> Assignment
If a line below contains the string "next", return that line.

> Records provided
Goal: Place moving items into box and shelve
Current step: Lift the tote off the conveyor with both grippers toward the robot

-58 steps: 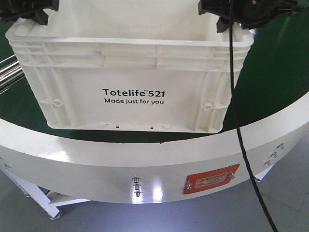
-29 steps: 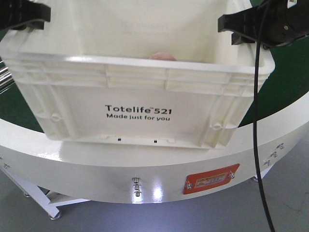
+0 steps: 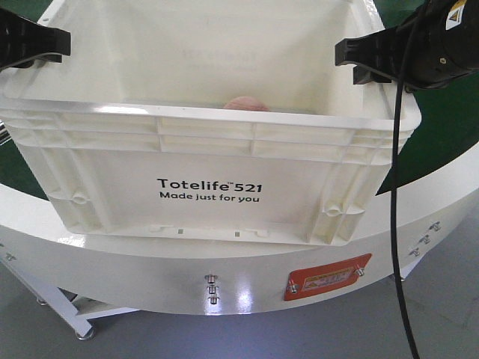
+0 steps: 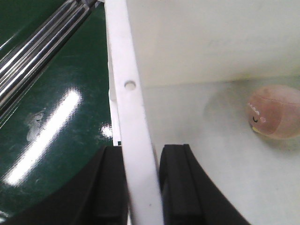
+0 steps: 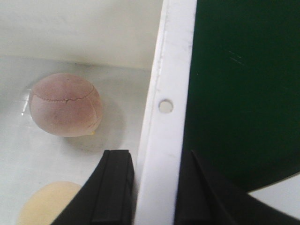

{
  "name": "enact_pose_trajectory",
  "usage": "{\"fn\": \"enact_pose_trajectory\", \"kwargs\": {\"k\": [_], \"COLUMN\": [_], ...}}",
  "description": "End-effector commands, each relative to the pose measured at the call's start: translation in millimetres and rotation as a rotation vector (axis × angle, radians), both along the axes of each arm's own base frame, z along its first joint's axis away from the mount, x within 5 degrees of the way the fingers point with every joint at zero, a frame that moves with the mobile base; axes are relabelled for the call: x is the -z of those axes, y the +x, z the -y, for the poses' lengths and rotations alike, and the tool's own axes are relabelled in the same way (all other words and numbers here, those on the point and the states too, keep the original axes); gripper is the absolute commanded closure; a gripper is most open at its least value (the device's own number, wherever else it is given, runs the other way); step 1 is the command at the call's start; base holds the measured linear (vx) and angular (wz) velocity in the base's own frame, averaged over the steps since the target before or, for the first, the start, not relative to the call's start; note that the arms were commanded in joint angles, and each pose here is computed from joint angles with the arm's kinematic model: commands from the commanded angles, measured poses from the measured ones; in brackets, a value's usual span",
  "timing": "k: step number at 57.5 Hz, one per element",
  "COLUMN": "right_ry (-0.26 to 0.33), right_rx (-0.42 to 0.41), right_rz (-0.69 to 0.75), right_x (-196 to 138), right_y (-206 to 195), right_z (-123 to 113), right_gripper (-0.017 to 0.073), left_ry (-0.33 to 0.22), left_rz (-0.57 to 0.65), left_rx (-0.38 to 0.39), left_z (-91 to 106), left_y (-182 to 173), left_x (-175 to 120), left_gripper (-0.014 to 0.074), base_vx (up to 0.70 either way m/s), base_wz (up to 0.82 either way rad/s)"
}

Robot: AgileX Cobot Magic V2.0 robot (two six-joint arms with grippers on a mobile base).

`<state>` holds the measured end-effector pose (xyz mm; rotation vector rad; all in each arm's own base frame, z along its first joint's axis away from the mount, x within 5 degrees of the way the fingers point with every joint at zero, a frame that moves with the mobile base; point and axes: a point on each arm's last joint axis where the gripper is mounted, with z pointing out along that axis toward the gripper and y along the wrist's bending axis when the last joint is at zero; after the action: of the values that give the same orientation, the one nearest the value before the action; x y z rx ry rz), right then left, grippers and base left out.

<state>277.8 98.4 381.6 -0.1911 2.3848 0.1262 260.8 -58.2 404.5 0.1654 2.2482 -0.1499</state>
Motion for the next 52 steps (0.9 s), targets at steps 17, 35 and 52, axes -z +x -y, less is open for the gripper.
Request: {"fn": "enact_pose_trajectory", "kwargs": {"k": [17, 35, 52], "right_ry": [-0.063, 0.004, -0.003], "right_rx": [0.049, 0.058, 0.077], "right_rz": [0.307, 0.303, 0.285], "right_x": [-40, -40, -38], "right_y": [-16, -19, -20], "right_z": [-30, -39, -38], "right_gripper": [0.0439, 0.0433, 0.0432], "left_ry": [-0.023, -0.014, -0.064], "left_rz": [0.230, 0.190, 0.278], "left_rx": [0.014, 0.014, -0.030], "left_z": [-1.2, -1.9, -12.0], "left_y": [-7, -10, -45], "left_x": [-36, -33, -28], "left_gripper": [0.0464, 0.0464, 0.0464], "base_vx": [0.00, 0.00, 0.00], "base_wz": [0.00, 0.00, 0.00]}}
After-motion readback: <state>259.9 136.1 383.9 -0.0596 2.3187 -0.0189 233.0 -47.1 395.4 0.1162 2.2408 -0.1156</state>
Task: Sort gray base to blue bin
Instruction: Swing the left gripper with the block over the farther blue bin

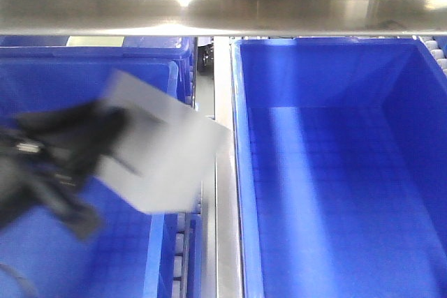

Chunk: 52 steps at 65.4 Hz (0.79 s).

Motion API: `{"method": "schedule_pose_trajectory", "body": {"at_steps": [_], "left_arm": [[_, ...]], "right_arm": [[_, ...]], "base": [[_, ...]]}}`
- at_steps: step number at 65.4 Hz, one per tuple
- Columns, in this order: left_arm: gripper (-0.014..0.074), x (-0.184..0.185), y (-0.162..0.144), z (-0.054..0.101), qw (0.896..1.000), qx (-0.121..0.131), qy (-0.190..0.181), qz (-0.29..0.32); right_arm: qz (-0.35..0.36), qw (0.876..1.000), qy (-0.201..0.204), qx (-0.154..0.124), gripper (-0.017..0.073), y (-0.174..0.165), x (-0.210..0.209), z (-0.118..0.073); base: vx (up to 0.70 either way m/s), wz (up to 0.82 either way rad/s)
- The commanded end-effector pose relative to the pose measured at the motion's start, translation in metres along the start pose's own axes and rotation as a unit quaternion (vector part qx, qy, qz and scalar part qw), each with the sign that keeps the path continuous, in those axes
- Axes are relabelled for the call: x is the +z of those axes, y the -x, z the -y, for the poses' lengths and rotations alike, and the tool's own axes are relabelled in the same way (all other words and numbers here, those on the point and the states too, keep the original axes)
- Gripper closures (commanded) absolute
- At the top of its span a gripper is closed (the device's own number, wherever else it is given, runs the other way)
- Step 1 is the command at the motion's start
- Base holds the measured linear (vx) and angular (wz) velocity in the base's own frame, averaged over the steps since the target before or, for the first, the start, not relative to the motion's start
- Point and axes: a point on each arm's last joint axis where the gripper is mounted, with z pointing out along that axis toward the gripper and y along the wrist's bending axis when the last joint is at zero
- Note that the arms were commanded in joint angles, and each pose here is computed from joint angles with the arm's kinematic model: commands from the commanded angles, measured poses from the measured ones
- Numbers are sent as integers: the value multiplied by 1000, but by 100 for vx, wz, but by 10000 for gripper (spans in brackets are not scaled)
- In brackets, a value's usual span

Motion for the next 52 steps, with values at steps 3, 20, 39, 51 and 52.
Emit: {"method": "schedule_pose_trajectory", "body": {"at_steps": [3,20,39,51,52], "left_arm": [[448,23,20,21,996,-1,-67,62],[448,84,21,60,991,-7,-129,29],[448,158,12,110,985,15,-133,-111],[448,206,-8,121,976,29,-106,-187],[448,209,-10,122,976,30,-104,-191]], "right_arm": [[16,1000,0,-8,564,2,0,0],[16,1000,0,-8,564,2,0,0],[16,1000,0,-8,564,2,0,0],[16,1000,0,-8,564,2,0,0],[16,1000,0,-8,564,2,0,0]], "base": [[0,0],[0,0],[0,0],[0,0],[0,0]]}}
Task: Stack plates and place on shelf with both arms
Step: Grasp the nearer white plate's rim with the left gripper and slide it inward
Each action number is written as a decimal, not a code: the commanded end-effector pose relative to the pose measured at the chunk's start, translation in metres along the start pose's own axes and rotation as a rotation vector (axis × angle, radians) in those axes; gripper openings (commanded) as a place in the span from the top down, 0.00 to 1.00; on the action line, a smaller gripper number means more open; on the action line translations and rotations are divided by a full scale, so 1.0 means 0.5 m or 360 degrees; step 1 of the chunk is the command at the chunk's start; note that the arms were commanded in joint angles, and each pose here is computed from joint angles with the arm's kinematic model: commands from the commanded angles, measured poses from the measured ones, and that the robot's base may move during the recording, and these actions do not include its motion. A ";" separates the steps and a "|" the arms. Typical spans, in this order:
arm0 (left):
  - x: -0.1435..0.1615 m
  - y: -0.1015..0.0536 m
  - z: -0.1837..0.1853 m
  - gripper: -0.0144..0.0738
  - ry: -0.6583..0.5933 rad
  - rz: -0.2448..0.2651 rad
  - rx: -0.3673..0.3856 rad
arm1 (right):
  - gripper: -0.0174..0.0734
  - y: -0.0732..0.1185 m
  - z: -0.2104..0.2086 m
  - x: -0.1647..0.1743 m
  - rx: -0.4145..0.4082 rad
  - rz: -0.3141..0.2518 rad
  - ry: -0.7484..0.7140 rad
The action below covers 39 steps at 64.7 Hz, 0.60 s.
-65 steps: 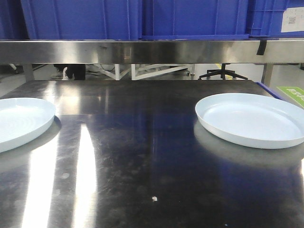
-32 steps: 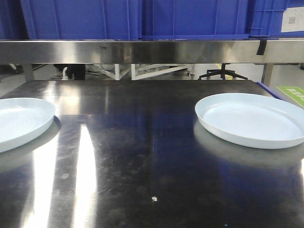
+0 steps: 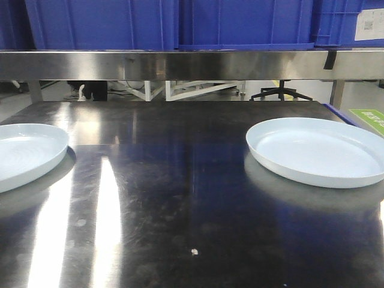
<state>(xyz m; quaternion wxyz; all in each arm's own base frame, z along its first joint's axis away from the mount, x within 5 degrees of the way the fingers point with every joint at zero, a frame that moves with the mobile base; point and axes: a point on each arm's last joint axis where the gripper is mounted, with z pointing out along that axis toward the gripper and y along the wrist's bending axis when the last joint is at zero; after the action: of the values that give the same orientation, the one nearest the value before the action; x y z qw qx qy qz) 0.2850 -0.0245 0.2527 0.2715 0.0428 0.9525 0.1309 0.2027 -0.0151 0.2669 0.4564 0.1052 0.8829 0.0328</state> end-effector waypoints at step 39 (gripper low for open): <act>-0.024 0.063 0.030 0.15 -0.0096 -0.0252 -0.0013 | 0.23 0.005 -0.012 -0.035 -0.0011 -0.0028 -0.0151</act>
<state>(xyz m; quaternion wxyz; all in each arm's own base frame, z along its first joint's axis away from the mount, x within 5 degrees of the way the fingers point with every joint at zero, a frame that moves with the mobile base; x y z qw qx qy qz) 0.2961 0.0076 0.2427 0.2741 -0.0261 0.9540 0.1189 0.2024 -0.0150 0.2664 0.4530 0.1051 0.8847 0.0330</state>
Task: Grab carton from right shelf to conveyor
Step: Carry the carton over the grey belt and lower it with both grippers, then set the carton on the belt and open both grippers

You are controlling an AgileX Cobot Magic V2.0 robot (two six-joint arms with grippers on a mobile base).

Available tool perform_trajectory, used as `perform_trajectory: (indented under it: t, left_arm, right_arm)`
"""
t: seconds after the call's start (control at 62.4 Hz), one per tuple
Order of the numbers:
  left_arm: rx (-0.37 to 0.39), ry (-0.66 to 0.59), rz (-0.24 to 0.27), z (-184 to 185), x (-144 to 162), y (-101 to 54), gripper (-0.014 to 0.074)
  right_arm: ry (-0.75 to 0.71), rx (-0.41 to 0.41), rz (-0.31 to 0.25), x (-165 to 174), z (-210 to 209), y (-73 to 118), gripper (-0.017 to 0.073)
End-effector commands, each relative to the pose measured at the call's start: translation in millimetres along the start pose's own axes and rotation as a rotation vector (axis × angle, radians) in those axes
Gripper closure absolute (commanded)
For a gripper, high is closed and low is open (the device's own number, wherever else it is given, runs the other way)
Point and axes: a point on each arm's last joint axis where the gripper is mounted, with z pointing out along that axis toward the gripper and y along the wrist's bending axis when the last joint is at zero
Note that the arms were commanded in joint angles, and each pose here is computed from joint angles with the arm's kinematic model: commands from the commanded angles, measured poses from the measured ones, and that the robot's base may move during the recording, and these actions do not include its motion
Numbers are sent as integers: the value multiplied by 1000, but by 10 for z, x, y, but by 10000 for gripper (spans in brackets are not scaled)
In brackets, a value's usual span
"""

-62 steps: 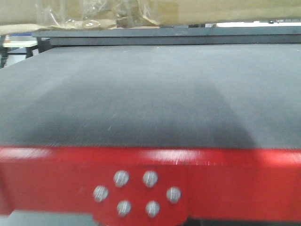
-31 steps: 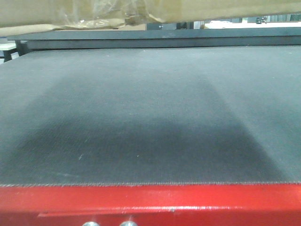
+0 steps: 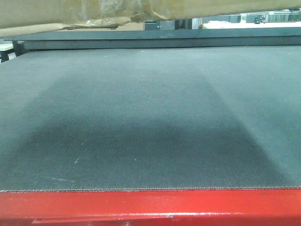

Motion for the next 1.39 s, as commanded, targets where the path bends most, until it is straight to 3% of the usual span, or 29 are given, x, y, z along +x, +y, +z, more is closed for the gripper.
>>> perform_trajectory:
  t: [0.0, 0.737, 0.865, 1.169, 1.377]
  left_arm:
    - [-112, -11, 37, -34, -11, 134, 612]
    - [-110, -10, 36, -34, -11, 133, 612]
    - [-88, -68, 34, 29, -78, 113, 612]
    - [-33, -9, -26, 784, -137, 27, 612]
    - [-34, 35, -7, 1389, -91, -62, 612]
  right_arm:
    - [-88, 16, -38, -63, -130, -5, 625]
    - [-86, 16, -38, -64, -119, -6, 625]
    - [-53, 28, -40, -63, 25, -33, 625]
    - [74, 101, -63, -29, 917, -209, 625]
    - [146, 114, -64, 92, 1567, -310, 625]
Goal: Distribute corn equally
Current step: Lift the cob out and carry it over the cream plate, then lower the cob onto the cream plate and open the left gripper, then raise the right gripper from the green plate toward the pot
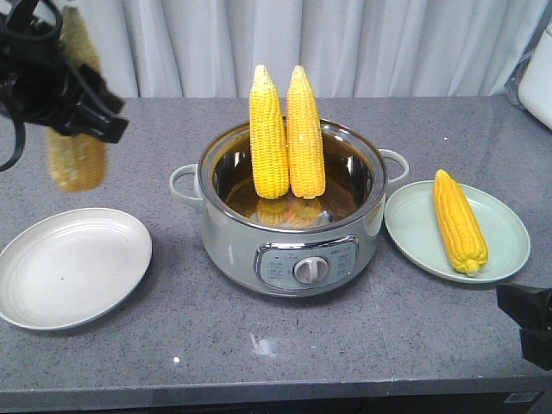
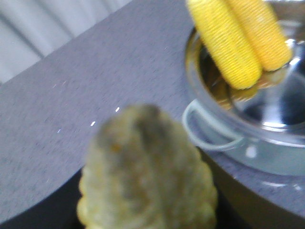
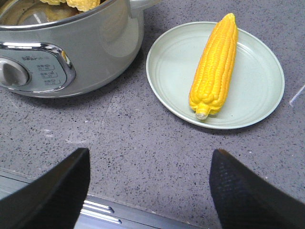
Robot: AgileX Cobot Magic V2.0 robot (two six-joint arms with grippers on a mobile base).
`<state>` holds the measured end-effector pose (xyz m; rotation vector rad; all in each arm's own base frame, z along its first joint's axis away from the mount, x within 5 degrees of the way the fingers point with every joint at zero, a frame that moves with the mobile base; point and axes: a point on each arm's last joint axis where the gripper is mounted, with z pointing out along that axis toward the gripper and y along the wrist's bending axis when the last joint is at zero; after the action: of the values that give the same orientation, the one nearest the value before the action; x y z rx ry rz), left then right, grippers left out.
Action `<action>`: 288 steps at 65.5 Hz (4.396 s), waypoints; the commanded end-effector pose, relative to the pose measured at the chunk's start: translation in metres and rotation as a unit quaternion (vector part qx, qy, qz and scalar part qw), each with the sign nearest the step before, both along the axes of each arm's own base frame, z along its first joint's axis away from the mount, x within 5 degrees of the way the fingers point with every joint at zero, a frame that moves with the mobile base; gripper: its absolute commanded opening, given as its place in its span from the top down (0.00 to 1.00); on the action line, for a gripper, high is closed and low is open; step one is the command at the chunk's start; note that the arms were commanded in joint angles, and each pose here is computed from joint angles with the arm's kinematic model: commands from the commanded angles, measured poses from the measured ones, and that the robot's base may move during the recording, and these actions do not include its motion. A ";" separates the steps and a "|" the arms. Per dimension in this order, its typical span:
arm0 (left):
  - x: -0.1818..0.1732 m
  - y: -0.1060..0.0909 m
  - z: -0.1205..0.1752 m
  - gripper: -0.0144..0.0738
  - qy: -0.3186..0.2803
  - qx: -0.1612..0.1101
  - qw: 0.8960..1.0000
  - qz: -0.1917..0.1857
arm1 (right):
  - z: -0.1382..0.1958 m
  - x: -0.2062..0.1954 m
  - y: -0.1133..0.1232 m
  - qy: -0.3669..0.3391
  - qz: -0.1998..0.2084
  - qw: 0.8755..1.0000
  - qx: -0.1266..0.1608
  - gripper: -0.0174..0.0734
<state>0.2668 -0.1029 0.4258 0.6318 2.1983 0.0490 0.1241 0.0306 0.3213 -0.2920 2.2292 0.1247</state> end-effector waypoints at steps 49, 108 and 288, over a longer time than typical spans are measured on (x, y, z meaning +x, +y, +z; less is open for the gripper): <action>0.057 0.050 -0.046 0.56 0.192 0.002 0.968 0.162 | 0.013 0.002 0.001 -0.043 -0.001 0.999 0.011 0.26; 0.107 0.035 -0.131 0.25 0.307 0.012 0.939 0.153 | 0.013 0.002 0.001 -0.043 -0.001 0.999 0.011 0.26; -0.072 0.037 -0.052 0.17 0.041 -0.150 0.987 -0.035 | 0.076 0.200 0.060 -0.020 0.088 0.996 0.002 0.26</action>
<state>0.1962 -0.0642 0.3598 0.5836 2.2902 -0.3227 0.3127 0.0849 0.3743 -0.4655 2.2697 0.1736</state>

> Answer space
Motion for the next 52 steps (0.9 s), targets at steps 17, 35 and 52, axes -z +x -y, less is open for the gripper.
Motion for the next 52 steps, with values at steps 3, 20, 39, 51 and 52.
Motion for the next 1.39 s, as commanded, targets where the path bends most, until it is straight to 3% of the usual span, or 29 are given, x, y, z along +x, +y, +z, more is closed for the gripper.

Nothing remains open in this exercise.